Work to complete: Extract from the entries below, exactly as given, only the lines from the line containing "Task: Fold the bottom" to the line containing "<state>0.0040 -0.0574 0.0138", both lines included.

******

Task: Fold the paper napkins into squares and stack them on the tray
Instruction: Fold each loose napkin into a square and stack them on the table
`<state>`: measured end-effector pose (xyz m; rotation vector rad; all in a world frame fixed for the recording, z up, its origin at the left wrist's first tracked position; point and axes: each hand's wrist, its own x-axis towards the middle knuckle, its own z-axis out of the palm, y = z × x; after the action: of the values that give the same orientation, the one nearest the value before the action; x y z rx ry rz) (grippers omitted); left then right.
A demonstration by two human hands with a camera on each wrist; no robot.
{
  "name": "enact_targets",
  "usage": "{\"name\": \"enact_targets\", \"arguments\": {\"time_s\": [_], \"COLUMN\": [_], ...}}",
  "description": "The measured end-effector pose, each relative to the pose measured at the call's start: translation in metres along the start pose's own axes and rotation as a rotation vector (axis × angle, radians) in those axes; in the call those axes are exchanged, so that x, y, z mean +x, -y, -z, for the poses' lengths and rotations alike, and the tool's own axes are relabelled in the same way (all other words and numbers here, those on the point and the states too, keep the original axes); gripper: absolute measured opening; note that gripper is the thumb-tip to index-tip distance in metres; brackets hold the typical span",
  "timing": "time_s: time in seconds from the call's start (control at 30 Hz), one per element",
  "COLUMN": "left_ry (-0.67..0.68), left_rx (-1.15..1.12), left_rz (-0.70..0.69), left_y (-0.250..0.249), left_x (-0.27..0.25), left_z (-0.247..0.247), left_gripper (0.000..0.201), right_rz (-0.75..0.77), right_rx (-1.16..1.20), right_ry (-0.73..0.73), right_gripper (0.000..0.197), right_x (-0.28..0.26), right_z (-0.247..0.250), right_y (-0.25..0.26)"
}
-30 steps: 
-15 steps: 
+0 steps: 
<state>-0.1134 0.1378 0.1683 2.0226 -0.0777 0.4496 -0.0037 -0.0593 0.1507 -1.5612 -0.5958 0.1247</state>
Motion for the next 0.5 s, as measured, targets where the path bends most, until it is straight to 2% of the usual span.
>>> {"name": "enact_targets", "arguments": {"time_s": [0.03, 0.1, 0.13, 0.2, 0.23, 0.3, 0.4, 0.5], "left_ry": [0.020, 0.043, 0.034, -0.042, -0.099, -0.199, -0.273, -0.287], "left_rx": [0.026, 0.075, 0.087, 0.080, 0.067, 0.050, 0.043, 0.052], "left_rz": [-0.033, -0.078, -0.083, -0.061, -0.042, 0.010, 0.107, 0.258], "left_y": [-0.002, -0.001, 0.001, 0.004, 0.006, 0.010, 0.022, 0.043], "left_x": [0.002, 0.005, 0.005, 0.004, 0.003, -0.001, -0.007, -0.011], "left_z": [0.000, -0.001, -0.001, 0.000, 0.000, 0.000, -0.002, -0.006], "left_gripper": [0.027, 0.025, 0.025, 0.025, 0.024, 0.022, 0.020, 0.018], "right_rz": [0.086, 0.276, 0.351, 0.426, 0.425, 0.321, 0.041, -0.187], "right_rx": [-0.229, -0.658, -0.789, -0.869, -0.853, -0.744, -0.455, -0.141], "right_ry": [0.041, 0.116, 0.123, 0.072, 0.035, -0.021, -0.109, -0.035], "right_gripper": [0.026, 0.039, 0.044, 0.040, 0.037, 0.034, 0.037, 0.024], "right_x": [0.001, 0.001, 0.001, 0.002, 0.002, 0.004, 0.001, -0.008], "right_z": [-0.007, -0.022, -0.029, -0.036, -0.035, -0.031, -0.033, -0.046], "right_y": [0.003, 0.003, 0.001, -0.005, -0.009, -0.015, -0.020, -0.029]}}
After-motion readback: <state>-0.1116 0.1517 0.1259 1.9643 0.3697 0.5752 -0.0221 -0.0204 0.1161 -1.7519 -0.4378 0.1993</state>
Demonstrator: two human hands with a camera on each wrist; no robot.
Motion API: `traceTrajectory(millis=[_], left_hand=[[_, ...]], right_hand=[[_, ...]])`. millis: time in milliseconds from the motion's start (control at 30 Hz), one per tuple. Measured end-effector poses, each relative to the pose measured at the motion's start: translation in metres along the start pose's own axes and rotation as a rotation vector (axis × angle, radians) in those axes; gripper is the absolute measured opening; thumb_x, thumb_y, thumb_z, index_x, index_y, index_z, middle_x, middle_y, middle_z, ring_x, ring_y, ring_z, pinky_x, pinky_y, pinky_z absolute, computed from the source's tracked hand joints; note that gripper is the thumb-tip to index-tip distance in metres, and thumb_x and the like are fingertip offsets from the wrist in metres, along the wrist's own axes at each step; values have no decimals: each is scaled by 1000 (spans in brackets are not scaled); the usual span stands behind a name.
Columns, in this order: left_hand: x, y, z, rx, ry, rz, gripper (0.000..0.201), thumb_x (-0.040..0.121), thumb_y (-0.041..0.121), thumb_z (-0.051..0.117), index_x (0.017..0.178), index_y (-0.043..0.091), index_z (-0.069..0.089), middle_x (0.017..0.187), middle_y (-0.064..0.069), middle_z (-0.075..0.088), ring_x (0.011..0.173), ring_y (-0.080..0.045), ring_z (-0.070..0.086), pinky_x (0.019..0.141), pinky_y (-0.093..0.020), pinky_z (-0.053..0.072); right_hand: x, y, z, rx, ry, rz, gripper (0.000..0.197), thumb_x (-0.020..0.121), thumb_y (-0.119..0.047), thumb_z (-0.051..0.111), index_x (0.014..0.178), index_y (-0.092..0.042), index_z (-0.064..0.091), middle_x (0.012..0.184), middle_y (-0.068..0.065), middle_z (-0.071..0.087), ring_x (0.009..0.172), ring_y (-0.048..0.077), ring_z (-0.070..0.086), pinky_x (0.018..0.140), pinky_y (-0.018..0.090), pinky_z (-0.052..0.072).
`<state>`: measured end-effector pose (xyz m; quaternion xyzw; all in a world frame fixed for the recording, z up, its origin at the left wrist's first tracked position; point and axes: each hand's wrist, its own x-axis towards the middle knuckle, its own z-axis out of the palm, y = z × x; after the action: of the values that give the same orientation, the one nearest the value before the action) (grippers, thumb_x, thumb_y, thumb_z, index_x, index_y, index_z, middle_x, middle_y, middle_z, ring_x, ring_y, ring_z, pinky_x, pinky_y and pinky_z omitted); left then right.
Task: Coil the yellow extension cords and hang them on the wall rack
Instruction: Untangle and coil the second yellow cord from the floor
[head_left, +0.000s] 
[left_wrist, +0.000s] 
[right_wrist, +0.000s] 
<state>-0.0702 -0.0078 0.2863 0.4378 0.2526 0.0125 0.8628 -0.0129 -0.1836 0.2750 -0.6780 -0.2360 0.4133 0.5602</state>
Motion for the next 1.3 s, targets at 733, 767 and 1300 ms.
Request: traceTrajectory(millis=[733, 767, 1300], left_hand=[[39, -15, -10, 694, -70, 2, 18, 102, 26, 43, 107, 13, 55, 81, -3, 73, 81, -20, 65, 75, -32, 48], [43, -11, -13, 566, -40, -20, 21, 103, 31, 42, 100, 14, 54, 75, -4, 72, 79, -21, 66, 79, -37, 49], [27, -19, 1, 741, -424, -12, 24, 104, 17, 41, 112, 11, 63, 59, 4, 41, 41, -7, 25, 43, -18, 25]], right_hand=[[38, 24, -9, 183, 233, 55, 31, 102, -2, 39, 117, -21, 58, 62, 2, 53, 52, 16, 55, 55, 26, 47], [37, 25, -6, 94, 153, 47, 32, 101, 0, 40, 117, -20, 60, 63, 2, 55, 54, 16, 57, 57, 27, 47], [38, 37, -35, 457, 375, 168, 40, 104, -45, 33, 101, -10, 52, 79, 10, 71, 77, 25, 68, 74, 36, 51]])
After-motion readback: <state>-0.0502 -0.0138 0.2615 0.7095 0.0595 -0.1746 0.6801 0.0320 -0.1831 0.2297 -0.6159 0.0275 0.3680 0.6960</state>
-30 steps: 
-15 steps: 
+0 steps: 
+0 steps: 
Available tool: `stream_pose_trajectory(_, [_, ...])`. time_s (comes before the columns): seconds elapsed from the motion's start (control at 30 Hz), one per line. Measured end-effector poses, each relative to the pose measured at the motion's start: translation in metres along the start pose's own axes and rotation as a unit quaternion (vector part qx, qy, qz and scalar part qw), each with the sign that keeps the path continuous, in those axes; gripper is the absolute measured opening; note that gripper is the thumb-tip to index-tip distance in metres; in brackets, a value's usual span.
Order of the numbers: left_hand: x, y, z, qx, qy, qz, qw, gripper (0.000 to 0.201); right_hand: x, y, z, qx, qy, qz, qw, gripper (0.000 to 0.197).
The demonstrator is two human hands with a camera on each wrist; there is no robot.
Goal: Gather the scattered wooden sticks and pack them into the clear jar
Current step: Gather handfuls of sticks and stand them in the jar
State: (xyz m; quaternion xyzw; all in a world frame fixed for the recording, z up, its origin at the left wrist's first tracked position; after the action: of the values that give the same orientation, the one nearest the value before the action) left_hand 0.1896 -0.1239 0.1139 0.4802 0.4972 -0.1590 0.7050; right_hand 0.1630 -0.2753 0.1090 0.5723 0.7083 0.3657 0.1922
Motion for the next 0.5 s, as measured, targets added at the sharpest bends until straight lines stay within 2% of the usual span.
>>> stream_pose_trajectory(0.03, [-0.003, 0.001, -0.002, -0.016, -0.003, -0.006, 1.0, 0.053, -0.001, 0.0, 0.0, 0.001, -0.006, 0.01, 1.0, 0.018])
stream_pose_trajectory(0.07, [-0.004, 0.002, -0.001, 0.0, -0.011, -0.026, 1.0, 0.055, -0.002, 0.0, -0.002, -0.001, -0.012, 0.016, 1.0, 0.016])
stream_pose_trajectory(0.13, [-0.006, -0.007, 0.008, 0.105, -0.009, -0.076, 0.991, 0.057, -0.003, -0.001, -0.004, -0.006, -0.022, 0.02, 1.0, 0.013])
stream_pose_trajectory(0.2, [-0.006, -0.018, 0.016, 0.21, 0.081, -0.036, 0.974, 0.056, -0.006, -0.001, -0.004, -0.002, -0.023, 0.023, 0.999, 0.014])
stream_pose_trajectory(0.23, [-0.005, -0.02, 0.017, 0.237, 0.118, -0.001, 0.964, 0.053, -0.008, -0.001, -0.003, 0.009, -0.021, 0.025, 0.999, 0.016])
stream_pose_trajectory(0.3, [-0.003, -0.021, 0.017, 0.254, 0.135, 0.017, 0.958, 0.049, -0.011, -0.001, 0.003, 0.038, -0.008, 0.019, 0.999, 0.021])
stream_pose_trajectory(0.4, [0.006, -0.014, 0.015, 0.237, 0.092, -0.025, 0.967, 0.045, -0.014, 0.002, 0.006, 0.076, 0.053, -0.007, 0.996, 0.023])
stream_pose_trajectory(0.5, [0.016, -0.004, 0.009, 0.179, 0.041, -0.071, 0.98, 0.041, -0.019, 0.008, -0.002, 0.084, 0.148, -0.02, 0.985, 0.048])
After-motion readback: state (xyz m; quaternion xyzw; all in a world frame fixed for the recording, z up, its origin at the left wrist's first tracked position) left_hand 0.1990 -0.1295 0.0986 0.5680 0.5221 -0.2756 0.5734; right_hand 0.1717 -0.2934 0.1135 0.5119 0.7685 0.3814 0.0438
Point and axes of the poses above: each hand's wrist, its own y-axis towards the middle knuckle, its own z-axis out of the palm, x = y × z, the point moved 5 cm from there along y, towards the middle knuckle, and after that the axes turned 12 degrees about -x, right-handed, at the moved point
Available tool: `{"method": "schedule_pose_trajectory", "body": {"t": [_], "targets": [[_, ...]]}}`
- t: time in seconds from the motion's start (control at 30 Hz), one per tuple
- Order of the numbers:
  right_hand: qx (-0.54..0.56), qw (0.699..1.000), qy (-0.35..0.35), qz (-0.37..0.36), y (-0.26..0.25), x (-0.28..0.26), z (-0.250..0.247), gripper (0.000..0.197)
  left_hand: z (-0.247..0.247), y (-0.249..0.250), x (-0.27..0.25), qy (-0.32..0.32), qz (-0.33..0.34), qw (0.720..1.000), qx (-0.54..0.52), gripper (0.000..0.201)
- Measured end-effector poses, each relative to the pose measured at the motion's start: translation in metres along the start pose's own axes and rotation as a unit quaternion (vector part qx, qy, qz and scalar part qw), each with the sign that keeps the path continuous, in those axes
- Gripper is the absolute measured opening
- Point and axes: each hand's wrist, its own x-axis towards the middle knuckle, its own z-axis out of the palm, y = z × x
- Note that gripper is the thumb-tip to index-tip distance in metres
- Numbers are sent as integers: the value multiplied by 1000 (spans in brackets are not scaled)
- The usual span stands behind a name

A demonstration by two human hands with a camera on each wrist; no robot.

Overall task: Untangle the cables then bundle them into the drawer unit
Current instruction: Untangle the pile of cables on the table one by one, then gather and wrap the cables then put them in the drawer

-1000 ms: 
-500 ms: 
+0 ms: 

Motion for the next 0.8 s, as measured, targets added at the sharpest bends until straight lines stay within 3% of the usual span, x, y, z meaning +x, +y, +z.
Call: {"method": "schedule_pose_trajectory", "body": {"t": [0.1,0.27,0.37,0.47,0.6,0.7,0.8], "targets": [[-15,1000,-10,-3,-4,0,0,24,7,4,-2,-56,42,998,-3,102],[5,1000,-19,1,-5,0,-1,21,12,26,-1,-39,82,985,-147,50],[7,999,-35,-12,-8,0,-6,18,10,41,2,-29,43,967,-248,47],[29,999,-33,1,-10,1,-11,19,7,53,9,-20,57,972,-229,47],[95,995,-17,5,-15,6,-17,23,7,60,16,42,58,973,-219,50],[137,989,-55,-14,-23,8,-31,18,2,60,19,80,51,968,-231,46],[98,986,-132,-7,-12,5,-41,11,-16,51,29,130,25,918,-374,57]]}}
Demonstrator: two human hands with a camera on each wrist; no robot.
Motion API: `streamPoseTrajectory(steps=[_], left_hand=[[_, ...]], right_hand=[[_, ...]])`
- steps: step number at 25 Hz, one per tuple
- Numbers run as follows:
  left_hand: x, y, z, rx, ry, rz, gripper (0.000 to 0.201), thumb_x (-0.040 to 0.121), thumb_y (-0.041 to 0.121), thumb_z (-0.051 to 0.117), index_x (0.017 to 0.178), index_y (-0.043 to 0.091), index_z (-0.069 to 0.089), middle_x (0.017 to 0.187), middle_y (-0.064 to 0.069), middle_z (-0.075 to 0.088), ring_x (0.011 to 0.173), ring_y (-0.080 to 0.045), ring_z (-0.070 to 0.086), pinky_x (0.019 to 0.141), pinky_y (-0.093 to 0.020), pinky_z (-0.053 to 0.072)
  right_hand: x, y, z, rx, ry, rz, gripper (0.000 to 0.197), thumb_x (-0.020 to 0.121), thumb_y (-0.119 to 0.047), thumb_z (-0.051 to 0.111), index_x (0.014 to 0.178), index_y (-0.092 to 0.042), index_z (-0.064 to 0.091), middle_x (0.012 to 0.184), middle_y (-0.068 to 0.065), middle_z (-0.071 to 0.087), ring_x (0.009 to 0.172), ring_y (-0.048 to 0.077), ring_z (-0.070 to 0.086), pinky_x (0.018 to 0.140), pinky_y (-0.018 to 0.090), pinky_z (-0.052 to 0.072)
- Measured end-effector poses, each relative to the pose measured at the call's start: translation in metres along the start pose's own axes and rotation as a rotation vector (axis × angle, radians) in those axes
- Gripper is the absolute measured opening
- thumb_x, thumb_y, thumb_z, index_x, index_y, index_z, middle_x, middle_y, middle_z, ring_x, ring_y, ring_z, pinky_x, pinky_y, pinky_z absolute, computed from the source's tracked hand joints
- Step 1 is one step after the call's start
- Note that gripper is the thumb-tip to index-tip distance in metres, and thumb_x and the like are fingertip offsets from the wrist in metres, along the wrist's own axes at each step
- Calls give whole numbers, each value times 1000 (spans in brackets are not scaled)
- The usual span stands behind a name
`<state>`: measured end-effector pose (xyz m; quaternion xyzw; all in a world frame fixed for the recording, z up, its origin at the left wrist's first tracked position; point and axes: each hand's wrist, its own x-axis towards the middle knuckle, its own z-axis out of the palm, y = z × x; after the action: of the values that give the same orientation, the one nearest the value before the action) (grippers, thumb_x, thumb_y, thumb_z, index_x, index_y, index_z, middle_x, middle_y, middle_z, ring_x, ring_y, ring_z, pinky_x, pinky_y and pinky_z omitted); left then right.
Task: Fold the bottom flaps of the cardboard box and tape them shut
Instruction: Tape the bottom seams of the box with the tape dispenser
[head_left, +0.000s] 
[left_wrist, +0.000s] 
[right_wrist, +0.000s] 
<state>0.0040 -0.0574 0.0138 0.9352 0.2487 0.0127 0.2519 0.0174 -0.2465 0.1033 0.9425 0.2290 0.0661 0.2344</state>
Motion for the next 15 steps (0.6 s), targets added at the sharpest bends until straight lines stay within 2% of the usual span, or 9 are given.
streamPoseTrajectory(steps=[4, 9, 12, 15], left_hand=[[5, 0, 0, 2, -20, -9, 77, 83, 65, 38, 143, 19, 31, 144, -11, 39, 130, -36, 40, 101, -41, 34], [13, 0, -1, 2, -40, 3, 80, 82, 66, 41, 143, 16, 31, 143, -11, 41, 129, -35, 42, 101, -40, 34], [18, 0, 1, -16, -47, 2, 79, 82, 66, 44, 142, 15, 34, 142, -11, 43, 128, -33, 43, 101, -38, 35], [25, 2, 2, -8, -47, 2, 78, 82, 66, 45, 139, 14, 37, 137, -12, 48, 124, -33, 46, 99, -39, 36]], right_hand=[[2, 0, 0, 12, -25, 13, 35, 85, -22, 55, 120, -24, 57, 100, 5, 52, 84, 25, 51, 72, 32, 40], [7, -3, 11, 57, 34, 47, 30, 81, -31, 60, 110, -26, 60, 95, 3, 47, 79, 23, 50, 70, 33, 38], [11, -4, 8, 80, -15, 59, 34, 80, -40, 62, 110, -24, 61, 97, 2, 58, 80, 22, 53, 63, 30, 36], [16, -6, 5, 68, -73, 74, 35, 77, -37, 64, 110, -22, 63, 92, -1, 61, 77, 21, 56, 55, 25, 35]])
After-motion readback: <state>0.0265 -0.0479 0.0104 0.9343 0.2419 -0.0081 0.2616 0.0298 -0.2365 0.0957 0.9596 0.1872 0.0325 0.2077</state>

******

Answer to the exercise:
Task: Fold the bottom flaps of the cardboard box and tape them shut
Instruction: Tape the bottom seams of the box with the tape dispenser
[head_left, +0.000s] 
[left_wrist, +0.000s] 
[right_wrist, +0.000s] 
<state>0.0040 -0.0574 0.0138 0.9352 0.2487 0.0127 0.2519 0.0174 -0.2465 0.1033 0.9425 0.2290 0.0661 0.2344</state>

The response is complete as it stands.